Task to carry out: What you return should match the material below line for line, except that no image appears in it.

Recorded data:
--------------------
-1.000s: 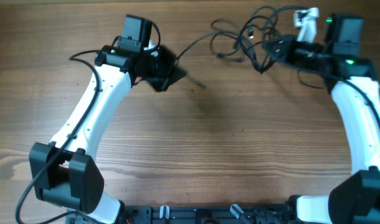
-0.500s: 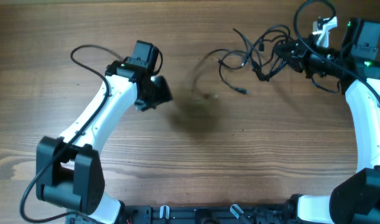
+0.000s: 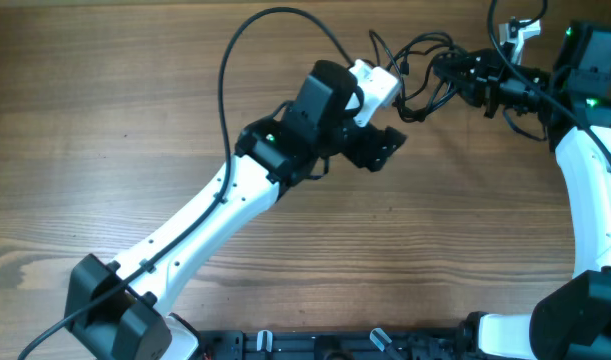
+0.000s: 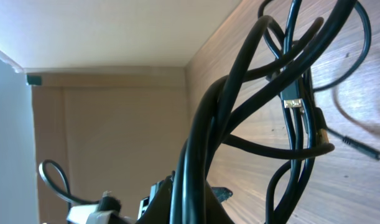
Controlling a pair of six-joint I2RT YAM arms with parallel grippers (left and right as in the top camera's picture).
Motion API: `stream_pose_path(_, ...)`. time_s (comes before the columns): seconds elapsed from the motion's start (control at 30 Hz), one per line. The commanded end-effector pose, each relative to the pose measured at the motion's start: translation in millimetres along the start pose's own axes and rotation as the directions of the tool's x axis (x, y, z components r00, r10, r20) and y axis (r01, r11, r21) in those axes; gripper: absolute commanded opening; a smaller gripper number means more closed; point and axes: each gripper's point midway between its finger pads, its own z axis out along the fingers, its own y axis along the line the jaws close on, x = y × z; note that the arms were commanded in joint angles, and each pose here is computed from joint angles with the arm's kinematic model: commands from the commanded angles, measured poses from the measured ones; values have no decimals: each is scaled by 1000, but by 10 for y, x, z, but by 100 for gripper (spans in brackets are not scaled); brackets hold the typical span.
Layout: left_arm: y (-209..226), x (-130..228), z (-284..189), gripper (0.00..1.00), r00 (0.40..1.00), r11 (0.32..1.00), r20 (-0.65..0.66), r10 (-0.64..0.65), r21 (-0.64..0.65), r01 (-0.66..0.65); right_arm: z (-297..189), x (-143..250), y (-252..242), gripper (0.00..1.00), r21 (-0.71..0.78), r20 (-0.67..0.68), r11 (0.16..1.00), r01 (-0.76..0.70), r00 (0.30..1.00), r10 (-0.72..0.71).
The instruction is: Untangle cables
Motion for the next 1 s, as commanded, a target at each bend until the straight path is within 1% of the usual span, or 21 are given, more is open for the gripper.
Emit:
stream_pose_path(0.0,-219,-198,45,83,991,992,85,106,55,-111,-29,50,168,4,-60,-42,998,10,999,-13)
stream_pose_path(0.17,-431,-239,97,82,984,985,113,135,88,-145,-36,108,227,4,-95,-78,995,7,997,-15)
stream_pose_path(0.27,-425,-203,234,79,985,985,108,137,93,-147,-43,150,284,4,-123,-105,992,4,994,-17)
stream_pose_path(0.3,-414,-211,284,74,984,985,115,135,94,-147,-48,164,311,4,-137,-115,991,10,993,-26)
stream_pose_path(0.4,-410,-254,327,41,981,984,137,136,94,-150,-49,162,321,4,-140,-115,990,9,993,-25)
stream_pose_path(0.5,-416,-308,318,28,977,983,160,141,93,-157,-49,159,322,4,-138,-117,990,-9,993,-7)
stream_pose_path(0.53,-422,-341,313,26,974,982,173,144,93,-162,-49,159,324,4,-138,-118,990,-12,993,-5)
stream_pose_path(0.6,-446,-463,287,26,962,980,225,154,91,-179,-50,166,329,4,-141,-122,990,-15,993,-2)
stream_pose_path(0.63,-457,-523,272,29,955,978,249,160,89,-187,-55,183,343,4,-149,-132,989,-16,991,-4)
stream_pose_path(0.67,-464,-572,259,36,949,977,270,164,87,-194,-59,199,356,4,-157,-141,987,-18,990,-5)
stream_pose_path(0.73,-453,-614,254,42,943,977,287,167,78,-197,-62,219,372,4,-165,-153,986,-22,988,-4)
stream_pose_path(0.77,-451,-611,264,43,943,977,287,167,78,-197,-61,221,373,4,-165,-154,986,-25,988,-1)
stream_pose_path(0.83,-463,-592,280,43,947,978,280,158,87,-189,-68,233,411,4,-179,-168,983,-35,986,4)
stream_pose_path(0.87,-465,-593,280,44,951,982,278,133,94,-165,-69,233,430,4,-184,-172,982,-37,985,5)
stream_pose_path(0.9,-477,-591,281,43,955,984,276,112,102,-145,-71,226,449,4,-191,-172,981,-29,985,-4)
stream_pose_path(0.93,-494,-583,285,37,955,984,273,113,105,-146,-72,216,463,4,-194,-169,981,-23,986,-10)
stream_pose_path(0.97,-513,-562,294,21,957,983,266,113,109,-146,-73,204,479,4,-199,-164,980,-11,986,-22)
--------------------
Solution to this exercise:
-1.000s: 
-0.500s: 
+0.000s: 
+0.000s: 
Controlling a pair of six-joint I2RT YAM arms with parallel grippers (left and right as in the top camera's picture).
Motion API: `stream_pose_path(_, ...)`. time_s (comes before the columns): seconds elapsed from the motion's start (control at 30 Hz), one per line. The commanded end-effector pose, each relative to the pose measured at the motion's start: translation in millimetres along the start pose's own axes and rotation as the directions of the tool's x axis (x, y, z components r00, r10, r20) and y axis (r01, r11, r21) in those axes; gripper: absolute commanded opening; a smaller gripper number means more closed; point and axes: each gripper's point midway between its finger pads, its own z axis out along the fingers, its own y axis along the line the jaws close on, x = y × z; note that the arms were commanded in joint angles, and each pose here is computed from joint angles with the arm's kinematic model: commands from the commanded angles, measured poses from the measured ones; values have no decimals: each is scaled by 1000, but by 10 for y, x, z, but by 100 for gripper (spans in brackets are not scaled); brackets hold the typical span.
Layout: left_arm: y (-209..226), x (-130..228), z (-284..189), gripper (0.00..1.00), r00 (0.40..1.00), r11 (0.32..1.00), r20 (-0.65..0.66), r10 (-0.64..0.65), r21 (-0.64..0.65), r01 (-0.66..0.65); right_arm: z (-297..189), x (-143..250), y (-252..242), gripper (0.00..1.00), r21 (-0.71..0.78), r20 (-0.67..0.68), r11 (0.16..1.00), r01 (-0.76..0.70), r00 (0.30..1.00), r10 (-0.72..0.71).
The instruction is: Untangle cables
Motion for the next 1 s, as commanded, a target at each bend until the straight path is within 1% of the usual span, or 21 are given, more is open for the gripper.
Emit:
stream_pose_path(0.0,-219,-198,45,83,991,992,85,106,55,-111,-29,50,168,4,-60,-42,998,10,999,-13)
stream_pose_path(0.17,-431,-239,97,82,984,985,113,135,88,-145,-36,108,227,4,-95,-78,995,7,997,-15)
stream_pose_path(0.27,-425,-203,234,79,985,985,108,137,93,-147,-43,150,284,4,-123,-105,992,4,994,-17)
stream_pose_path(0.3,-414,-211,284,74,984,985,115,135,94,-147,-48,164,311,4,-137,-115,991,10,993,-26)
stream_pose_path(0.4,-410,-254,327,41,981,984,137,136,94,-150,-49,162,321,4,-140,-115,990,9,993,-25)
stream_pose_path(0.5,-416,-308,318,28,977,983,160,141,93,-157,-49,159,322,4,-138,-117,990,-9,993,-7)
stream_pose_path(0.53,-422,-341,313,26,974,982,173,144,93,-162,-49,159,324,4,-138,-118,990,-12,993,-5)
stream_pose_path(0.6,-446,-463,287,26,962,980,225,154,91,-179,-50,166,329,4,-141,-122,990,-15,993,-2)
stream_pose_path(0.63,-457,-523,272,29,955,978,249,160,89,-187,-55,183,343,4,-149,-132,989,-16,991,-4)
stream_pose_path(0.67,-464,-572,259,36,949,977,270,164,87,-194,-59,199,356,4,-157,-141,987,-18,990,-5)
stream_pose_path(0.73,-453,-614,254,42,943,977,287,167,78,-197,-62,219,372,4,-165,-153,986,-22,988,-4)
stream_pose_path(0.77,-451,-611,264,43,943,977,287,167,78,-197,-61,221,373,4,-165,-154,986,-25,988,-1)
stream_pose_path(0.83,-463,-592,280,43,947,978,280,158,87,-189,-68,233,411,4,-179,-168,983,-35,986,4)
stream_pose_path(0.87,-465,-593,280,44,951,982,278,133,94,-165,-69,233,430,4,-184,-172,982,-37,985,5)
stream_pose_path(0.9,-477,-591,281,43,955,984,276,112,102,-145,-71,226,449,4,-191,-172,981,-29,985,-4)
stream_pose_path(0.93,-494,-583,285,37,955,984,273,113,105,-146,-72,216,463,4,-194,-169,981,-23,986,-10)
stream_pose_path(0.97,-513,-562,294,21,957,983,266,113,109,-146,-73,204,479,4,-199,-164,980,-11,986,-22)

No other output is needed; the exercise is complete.